Our web-application is under development mode and I have seen a pattern replicate. ie MySQl procedures runtime increases linearly with number of requests.

Our db is pretty small (~500mb). On opening a page, 3 procedures are called in parallel (only read, no write). On a normal run, I have observed that it takes about 0.5 sec for a procedure to run. But interesting thing to observe is that, when 3 users open the page: it takes about 3 seconds to process (ie 9 procedures are called).

For 5 users (ie 15 procedures) about 11 seconds

For 10 users (ie 30 procedures) about 20 seconds

And for more users, it even increases to 40+. After which even if I try connecting my database from mysql workbench or so, it doesn't connect till I restart it. Procedures are all read-only.

I am calling it from Spring JDBC . My config.xml :

//DBCP connection pool settings.
<bean id="dataSource" class="org.apache.commons.dbcp.BasicDataSource"
    destroy-method="close" p:initialSize="20" p:maxActive="-1" p:minIdle="5"
    p:maxIdle="35" p:driverClassName="com.mysql.jdbc.Driver"
    p:url="jdbc:mysql://10.0.1.100/warehouse?useUnicode=true&amp;"
    p:username="user" p:password="123" p:testOnBorrow="true"
    p:validationQuery="SELECT 1" />
<bean id="jdbcTemplate" class="org.springframework.jdbc.core.JdbcTemplate">
    <property name="dataSource">
        <ref bean="dataSource" />
    </property>
</bean>

Question: Has it got to do with configuring MySQL? Or my DBCP connection pool? What else can be the reason for the behavior?

Question: Has it got to do with configuring MySQL?

Probably not.

Or my DBCP connection pool?

Probably not.

What else can be the reason for the behaviour?

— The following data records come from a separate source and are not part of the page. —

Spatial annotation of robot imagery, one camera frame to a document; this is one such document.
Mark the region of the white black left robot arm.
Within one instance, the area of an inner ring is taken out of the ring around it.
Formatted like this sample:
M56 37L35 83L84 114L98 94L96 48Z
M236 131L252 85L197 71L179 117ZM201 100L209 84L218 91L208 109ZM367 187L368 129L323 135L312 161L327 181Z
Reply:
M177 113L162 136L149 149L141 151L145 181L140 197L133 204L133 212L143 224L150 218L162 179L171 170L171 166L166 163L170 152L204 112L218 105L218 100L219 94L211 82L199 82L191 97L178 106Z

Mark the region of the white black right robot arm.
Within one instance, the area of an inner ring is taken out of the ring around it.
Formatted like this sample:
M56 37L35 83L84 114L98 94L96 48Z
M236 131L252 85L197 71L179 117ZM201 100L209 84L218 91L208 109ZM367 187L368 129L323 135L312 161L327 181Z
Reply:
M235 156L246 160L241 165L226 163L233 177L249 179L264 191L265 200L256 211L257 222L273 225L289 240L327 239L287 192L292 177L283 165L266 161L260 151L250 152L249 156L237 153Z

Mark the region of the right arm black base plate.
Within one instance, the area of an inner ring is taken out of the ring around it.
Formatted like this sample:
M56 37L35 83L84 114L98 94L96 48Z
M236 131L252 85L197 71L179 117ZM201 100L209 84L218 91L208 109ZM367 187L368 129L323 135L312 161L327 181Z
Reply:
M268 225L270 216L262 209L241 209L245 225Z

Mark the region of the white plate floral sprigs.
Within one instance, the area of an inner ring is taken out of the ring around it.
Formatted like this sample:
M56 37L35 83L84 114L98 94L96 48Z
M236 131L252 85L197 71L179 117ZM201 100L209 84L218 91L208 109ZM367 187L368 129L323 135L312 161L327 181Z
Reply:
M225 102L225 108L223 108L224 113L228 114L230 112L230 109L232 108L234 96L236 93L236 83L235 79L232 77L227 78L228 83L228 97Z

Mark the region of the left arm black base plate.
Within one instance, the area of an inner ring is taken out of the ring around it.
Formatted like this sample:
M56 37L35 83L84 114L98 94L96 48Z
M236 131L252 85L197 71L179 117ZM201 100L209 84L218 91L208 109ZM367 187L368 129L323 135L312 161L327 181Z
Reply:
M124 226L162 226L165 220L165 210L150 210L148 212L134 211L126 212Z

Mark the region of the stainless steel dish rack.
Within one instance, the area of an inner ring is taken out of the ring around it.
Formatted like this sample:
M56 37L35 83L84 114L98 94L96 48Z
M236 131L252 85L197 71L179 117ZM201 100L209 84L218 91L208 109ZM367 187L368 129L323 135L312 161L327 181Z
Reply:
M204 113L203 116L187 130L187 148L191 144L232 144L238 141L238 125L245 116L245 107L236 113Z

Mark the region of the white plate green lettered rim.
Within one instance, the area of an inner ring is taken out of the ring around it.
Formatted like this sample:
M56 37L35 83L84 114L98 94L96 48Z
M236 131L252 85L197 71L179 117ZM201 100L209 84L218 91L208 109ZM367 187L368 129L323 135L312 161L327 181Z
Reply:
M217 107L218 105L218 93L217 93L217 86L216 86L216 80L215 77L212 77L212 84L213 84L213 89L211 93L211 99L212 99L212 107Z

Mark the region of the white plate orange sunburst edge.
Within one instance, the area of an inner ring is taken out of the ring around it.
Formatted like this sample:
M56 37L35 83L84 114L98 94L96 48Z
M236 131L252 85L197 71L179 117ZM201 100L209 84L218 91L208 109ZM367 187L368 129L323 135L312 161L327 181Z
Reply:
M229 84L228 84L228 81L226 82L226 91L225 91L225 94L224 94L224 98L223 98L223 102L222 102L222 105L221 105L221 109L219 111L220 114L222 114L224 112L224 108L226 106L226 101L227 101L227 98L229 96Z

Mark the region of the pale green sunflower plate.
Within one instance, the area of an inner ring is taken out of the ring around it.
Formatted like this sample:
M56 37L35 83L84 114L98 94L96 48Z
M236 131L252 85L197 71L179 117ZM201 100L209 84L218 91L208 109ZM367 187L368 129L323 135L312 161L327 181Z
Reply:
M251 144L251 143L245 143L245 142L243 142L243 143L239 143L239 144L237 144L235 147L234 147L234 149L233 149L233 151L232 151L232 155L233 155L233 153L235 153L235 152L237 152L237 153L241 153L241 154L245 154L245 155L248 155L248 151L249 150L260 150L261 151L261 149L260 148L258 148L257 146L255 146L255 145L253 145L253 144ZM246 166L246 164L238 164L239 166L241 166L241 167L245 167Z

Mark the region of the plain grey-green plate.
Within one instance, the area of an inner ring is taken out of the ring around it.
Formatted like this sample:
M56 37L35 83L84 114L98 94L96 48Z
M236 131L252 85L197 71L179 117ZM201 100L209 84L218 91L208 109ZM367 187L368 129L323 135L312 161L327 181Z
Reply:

This sounds like the sort of behaviour would would get if the performance of database server was the bottleneck. Such a bottleneck could be due to the server being CPU-bound or disc IO-bound, or if each query required prolonged exclusive access to the same table or set of rows or something.

Another possibility is that the problem is due to a concurrency bottleneck on the client side. For instance if each request did something like this:

  synchronized (someGlobalLock) {
     // perform queries, updates
  }

then you are effectively serializing the execution of the database operations for these requests. That will result in a linear increase in elapsed time when N requests are performed simultaneously.


But to be honest, it is difficult to predict what the cause is without looking in detail at the Java code, the database schema and queries and (maybe) the database configuration.